It can shine light in a space smaller than a protein

Aug 31, 2009 18:01 GMT  ·  By
Lasers come in many shapes and sizes, and they help experts further science in many fields, from quantum physics to medicine and computer technology
   Lasers come in many shapes and sizes, and they help experts further science in many fields, from quantum physics to medicine and computer technology

Ever since lasers first appeared, efforts have been oriented towards making them more efficient, smaller, larger, or more powerful. While some laser facilities boast instruments spanning hundreds of feet in size, some scientists are working on the micro- and nanoscale, to create devices with applications in handling single molecules or nanostructures. Recently, scientists at the University of California in Berkeley (UCB) have devised the smallest semiconductor laser in the world, again innovating this field of research, ScienceDaily reports.

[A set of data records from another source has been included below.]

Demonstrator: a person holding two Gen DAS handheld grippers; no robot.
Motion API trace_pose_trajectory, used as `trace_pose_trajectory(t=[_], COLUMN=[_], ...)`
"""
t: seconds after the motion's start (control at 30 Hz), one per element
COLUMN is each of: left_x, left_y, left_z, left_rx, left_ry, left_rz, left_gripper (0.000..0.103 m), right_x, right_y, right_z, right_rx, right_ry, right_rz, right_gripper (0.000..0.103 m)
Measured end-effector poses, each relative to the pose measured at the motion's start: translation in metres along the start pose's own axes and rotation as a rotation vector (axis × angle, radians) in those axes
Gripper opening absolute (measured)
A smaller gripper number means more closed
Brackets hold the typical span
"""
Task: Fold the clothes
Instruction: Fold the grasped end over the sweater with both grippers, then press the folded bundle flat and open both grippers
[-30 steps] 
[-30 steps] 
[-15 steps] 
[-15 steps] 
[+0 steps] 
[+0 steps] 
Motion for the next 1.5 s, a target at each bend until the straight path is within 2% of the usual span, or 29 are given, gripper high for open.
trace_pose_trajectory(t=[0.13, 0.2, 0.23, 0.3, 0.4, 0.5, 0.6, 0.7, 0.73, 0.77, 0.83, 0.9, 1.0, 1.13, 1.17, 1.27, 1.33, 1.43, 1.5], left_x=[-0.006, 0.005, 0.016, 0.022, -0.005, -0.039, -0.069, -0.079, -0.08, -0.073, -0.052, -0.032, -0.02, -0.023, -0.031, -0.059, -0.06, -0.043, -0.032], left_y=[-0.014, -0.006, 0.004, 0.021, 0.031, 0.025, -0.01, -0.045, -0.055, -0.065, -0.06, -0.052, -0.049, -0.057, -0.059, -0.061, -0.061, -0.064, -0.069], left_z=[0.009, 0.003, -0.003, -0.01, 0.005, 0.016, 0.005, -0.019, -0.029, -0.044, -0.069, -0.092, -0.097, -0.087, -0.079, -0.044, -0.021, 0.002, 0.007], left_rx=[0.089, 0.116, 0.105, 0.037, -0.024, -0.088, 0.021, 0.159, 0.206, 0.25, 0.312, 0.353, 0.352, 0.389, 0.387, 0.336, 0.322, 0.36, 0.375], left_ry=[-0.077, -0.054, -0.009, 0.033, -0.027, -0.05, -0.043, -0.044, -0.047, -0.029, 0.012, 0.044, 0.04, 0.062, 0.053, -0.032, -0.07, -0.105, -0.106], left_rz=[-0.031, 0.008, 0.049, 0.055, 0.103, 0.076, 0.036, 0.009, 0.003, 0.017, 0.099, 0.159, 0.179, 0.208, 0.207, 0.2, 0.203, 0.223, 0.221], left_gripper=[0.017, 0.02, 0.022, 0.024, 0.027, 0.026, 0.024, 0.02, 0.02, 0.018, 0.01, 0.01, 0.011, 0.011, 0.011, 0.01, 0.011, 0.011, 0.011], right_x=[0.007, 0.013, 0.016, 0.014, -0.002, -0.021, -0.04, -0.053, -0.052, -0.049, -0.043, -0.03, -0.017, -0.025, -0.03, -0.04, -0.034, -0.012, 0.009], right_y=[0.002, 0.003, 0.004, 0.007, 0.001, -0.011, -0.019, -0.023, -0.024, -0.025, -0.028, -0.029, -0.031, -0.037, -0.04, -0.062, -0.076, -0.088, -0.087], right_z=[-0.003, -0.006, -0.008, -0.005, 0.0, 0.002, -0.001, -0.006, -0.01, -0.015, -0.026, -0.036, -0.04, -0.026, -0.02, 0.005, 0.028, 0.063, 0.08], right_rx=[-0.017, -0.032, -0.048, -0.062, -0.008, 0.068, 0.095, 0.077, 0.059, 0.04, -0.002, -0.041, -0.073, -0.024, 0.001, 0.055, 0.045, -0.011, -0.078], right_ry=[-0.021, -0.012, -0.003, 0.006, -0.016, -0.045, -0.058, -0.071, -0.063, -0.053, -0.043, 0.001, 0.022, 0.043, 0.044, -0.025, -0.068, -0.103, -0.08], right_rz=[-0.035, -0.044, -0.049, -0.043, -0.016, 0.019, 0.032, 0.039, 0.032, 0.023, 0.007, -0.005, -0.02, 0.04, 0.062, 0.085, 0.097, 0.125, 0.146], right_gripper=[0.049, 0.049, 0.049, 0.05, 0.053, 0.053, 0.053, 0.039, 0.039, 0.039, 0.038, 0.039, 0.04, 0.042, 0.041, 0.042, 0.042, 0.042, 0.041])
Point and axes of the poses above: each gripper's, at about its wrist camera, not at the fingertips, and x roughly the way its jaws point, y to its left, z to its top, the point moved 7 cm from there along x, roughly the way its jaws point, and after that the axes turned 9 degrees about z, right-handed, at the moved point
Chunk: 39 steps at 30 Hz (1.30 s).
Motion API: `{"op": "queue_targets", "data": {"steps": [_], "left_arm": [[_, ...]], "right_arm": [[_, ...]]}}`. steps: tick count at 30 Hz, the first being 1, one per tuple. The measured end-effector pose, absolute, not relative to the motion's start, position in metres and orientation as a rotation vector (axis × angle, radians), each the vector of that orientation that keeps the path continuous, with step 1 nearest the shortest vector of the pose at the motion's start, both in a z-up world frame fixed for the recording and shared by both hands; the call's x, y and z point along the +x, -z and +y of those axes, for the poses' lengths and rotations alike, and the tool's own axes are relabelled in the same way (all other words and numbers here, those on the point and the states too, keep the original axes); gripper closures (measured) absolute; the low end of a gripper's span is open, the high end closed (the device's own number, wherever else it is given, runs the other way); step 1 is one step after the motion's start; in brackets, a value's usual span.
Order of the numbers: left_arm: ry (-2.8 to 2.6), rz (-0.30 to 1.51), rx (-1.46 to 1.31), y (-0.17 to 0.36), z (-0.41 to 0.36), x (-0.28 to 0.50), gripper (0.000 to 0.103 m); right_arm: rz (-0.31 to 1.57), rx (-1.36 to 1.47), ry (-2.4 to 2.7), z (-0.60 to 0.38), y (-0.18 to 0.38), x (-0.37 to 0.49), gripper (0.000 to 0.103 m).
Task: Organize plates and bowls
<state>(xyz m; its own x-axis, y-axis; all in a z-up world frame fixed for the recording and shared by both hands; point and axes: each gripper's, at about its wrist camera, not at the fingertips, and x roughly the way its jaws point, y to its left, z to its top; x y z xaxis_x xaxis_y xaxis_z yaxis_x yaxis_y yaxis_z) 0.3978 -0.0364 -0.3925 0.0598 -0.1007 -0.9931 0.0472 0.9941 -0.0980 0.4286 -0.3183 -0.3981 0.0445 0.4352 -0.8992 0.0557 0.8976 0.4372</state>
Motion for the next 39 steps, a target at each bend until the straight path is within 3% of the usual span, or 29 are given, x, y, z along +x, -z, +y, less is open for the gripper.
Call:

The innovation is that much more important, as the team has not only managed to shine light in such a small space, but has also been able to sustain it as it has moved along. This essentially means that it has developed a laser. “This work shatters traditional notions of laser limits, and makes a major advance toward applications in the biomedical, communications and computing fields,” UCB Nanoscale Science and Engineering Center Director and Professor of Mechanical Engineering Xiang Zhang explains. He is also the leader of the team behind the new laser. The work was funded by the US National Science Foundation (NSF).

In a paper published in the August 30th advanced online issue of the respected scientific journal Nature, the experts describe that the new class of semiconductor lasers could be successfully used at the nanoscale in the future for handling, influencing, or characterizing single DNA molecules. Such an achievement could further research capabilities in a large number of fields related to medicine and microbiology investigations. Optics-based computers could also communicate with each other a lot faster than they are able to now, as would the components inside each of them.

For the new laser to be able to sustain light and prevent it from dissipating, the researchers constructed it out of cadmium sulfide nanowire and a silver surface, which were separated by an insulating gap only five nanometers wide. “When you are working at such small scales, you do not have much space to play around with. In our design, the nanowire acts as both a confinement mechanism and an amplifier. It's pulling double duty,” the co-author of the Nature paper, Rupert Oulton, says. He first theorized this approach in 2008, and has worked in Zhang's lab to prove it since.